Work instructions: Set down the full listing exactly, character for character.

** Opening The data block **

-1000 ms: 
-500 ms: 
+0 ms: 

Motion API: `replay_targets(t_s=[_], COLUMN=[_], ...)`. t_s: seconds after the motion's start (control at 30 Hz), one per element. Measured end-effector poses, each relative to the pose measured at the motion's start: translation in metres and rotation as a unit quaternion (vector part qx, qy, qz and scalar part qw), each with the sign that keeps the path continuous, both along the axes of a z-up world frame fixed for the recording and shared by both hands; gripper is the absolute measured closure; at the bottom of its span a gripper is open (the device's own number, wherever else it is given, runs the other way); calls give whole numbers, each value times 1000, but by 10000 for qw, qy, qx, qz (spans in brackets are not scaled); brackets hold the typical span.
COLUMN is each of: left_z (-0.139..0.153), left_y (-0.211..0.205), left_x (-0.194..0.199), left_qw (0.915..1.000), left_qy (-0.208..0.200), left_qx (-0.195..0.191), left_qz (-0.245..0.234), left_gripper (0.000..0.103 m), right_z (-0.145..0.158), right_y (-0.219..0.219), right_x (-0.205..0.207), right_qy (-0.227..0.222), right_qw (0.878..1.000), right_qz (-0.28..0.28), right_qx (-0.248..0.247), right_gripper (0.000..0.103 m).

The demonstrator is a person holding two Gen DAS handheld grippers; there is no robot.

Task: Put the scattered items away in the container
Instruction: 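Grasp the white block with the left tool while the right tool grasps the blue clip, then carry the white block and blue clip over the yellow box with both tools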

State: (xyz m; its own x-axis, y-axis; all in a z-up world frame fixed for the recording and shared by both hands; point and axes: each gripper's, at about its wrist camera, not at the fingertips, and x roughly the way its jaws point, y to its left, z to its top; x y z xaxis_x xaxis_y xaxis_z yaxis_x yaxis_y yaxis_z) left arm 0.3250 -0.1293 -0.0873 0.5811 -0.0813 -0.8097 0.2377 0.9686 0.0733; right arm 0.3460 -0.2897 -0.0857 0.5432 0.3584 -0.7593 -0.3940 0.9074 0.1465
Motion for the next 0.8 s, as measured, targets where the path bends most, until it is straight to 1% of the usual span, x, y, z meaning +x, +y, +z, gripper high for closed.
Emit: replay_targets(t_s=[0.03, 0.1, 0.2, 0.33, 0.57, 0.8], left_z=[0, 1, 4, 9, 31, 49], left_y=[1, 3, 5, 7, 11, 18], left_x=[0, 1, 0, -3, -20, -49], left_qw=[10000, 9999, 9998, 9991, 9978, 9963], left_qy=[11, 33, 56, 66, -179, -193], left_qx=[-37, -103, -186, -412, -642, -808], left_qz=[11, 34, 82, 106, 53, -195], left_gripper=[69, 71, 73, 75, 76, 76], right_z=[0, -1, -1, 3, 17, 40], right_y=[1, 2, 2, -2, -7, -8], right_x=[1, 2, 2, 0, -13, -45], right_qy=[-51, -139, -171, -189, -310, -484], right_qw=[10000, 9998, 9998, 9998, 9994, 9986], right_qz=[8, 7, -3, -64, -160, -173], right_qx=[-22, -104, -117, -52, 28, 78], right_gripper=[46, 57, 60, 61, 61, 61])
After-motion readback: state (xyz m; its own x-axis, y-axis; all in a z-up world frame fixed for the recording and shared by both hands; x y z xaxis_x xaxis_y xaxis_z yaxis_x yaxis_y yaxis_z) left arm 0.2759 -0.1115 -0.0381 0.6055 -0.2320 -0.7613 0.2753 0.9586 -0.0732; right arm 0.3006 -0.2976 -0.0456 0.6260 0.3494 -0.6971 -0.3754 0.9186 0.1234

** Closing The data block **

Response to this task:
-1000 ms: 
-500 ms: 
+0 ms: 

Motion API: `replay_targets(t_s=[_], COLUMN=[_], ...)`. t_s: seconds after the motion's start (control at 30 Hz), one per element. Measured end-effector poses, each relative to the pose measured at the motion's start: translation in metres and rotation as a unit quaternion (vector part qx, qy, qz and scalar part qw), each with the sign that keeps the path continuous, both along the axes of a z-up world frame fixed for the recording and shared by both hands; gripper is the absolute measured closure; at the bottom of its span a gripper is open (the device's own number, wherever else it is given, runs the other way); calls give whole numbers, each value times 1000, but by 10000 for qw, qy, qx, qz (spans in brackets are not scaled); brackets hold the typical span.
COLUMN is each of: left_z (-0.139..0.153), left_y (-0.211..0.205), left_x (-0.194..0.199), left_qw (0.915..1.000), left_qy (-0.208..0.200), left_qx (-0.195..0.191), left_qz (-0.245..0.234), left_gripper (0.000..0.103 m), right_z (-0.145..0.158), right_y (-0.219..0.219), right_x (-0.205..0.207), right_qy (-0.227..0.222), right_qw (0.878..1.000), right_qz (-0.28..0.28), right_qx (-0.248..0.247), right_gripper (0.000..0.103 m).

The demonstrator is a person holding two Gen DAS handheld grippers; there is no robot.

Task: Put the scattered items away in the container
Instruction: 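Grasp the white block with the left tool while the right tool grasps the blue clip, then carry the white block and blue clip over the yellow box with both tools
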
State: (xyz m; its own x-axis, y-axis; all in a z-up world frame fixed for the recording and shared by both hands; point and axes: each gripper's, at about its wrist camera, not at the fingertips, and x roughly the way its jaws point, y to its left, z to its top; x y z xaxis_x xaxis_y xaxis_z yaxis_x yaxis_y yaxis_z) left arm 0.3250 -0.1293 -0.0873 0.5811 -0.0813 -0.8097 0.2377 0.9686 0.0733; right arm 0.3460 -0.2897 -0.0857 0.5432 0.3584 -0.7593 -0.3940 0.9074 0.1465
Motion for the next 0.8 s, as measured, targets where the path bends most, until it is straight to 1% of the usual span, x, y, z meaning +x, +y, +z, gripper high for closed.
Emit: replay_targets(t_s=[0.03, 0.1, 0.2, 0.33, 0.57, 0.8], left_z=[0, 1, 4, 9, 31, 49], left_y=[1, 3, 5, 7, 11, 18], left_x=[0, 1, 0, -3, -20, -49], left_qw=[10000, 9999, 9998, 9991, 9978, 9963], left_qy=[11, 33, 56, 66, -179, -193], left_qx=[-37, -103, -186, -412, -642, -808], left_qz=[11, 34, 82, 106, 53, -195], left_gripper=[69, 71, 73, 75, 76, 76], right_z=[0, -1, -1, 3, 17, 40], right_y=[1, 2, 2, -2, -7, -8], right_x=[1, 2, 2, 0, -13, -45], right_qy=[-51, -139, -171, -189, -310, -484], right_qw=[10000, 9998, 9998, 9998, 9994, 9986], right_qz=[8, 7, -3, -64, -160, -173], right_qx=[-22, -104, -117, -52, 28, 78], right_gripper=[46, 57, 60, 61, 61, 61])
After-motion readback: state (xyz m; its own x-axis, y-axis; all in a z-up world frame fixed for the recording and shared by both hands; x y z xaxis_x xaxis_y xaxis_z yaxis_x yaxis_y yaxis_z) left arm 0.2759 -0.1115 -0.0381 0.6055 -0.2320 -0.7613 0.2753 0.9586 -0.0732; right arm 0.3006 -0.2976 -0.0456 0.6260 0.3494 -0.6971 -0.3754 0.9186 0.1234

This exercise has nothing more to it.